**Activity**
Among the lines below, a stretch begins at the one with "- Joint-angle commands" and ends at the one with "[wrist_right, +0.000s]". Repeat that stretch exactly, ends included.

Recorded data:
________________
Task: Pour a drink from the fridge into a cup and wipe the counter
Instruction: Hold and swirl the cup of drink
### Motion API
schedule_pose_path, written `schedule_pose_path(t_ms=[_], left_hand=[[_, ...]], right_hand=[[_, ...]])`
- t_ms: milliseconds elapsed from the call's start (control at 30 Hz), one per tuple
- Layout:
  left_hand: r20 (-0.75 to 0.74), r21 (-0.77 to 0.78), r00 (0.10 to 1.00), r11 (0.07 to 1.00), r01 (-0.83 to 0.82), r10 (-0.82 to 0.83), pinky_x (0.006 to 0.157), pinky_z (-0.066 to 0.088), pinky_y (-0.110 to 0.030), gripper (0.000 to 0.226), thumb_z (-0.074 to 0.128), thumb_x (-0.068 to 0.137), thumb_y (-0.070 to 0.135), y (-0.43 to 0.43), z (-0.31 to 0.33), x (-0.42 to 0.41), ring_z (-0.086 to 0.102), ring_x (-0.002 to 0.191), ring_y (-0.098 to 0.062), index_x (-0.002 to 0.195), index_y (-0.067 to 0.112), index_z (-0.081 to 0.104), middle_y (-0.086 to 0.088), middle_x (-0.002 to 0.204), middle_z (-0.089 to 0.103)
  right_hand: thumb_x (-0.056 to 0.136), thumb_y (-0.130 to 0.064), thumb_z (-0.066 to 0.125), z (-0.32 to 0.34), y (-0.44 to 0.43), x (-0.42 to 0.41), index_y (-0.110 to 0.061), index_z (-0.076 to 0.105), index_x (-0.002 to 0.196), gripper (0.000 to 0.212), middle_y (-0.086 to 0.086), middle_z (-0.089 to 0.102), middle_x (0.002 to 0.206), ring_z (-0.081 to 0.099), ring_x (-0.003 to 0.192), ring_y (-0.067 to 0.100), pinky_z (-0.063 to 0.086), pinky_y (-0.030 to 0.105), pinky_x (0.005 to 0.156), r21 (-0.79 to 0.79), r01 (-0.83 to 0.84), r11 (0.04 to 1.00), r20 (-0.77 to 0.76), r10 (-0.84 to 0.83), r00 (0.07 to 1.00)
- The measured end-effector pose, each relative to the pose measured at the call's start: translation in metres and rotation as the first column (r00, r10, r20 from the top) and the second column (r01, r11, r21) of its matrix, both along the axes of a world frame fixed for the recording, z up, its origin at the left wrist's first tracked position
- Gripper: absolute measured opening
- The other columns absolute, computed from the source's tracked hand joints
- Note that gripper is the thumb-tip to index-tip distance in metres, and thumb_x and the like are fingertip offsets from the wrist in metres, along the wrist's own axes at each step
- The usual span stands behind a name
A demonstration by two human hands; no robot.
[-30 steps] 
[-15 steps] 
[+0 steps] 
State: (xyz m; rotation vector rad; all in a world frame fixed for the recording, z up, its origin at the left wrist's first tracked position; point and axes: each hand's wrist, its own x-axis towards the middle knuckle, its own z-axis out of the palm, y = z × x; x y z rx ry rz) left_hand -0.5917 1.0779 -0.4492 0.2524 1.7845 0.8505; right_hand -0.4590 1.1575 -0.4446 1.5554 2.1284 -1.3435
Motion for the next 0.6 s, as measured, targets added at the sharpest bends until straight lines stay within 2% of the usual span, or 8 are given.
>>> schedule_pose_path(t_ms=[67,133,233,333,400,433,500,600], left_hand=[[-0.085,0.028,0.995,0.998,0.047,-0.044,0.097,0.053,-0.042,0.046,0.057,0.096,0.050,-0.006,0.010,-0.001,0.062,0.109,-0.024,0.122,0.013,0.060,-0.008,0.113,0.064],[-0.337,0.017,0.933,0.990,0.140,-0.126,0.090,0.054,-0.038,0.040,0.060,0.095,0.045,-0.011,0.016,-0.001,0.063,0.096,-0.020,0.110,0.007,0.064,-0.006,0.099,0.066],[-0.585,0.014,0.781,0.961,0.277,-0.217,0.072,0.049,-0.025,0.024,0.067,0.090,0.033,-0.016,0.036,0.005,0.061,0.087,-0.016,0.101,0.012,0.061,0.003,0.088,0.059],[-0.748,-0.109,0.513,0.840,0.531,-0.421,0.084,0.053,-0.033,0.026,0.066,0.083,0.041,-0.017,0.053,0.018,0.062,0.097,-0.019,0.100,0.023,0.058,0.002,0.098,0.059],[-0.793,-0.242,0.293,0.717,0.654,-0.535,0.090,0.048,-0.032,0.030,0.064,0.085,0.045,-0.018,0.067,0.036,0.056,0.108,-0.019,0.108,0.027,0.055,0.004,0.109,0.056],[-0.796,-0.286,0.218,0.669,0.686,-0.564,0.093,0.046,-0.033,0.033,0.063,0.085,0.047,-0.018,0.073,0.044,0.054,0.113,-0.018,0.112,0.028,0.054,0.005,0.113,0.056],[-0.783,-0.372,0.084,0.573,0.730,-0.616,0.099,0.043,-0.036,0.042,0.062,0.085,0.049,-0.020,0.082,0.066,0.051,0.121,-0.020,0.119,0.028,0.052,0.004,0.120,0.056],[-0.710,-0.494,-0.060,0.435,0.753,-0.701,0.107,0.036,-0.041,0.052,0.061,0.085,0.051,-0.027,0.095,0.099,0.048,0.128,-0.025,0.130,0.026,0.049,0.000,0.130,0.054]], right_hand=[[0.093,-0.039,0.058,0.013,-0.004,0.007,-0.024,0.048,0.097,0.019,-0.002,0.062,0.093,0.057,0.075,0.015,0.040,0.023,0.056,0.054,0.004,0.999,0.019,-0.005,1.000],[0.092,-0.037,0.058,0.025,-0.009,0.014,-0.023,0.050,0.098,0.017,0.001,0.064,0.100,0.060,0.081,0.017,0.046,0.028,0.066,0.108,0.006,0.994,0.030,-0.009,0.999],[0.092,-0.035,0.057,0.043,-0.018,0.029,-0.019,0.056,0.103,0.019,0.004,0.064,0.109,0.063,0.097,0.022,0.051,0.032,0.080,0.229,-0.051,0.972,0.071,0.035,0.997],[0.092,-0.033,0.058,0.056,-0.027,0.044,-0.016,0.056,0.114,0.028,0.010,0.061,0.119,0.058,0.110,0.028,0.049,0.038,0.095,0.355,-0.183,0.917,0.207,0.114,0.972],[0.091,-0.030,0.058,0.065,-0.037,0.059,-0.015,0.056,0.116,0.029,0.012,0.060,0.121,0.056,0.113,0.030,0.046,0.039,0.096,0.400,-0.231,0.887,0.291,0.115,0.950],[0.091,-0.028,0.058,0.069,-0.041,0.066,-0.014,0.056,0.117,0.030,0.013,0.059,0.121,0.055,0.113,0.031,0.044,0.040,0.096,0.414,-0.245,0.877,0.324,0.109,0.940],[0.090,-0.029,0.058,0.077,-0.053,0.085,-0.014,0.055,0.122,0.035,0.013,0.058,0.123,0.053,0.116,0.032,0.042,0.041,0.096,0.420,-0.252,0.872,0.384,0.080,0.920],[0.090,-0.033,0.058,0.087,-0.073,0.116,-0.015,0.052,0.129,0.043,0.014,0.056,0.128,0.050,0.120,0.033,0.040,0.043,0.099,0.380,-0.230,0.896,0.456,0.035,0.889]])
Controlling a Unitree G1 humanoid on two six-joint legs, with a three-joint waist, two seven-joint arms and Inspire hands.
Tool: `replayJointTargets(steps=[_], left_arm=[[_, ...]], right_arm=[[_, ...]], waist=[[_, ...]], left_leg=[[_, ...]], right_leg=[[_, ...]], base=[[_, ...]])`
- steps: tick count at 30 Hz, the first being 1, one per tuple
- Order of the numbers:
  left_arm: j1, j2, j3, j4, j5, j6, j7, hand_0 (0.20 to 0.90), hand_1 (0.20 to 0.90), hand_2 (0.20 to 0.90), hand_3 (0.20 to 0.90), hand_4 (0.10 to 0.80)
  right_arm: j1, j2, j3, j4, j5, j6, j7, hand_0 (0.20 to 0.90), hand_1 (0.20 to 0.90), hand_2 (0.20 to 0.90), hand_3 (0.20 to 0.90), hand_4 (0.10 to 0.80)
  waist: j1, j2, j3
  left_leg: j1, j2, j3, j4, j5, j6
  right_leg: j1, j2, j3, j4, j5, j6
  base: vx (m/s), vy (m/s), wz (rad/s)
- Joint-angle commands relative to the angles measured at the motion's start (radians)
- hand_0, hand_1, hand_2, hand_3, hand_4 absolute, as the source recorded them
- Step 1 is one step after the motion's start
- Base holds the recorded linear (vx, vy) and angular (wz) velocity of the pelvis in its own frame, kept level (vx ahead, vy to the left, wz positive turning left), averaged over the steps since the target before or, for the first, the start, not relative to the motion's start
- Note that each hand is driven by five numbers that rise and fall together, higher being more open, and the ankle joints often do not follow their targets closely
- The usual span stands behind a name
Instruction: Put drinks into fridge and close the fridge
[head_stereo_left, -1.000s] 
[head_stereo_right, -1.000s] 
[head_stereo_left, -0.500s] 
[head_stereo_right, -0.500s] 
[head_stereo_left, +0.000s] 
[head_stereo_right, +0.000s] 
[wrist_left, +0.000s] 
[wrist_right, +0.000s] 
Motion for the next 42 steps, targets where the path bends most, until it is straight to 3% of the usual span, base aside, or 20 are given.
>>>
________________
**Written answer**
- Joint-angle commands relative to the angles measured at the motion's start (radians)
- hand_0, hand_1, hand_2, hand_3, hand_4 absolute, as the source recorded them
- Step 1 is one step after the motion's start
- Base holds the recorded linear (vx, vy) and angular (wz) velocity of the pelvis in its own frame, kept level (vx ahead, vy to the left, wz positive turning left), averaged over the steps since the target before or, for the first, the start, not relative to the motion's start
- Note that each hand is driven by five numbers that rise and fall together, higher being more open, and the ankle joints often do not follow their targets closely
- The usual span stands behind a name
Instruction: Put drinks into fridge and close the fridge
[head_stereo_left, -1.000s] 
[head_stereo_right, -1.000s] 
[head_stereo_left, -0.500s] 
[head_stereo_right, -0.500s] 
[head_stereo_left, +0.000s] 
[head_stereo_right, +0.000s] 
[wrist_left, +0.000s] 
[wrist_right, +0.000s] 

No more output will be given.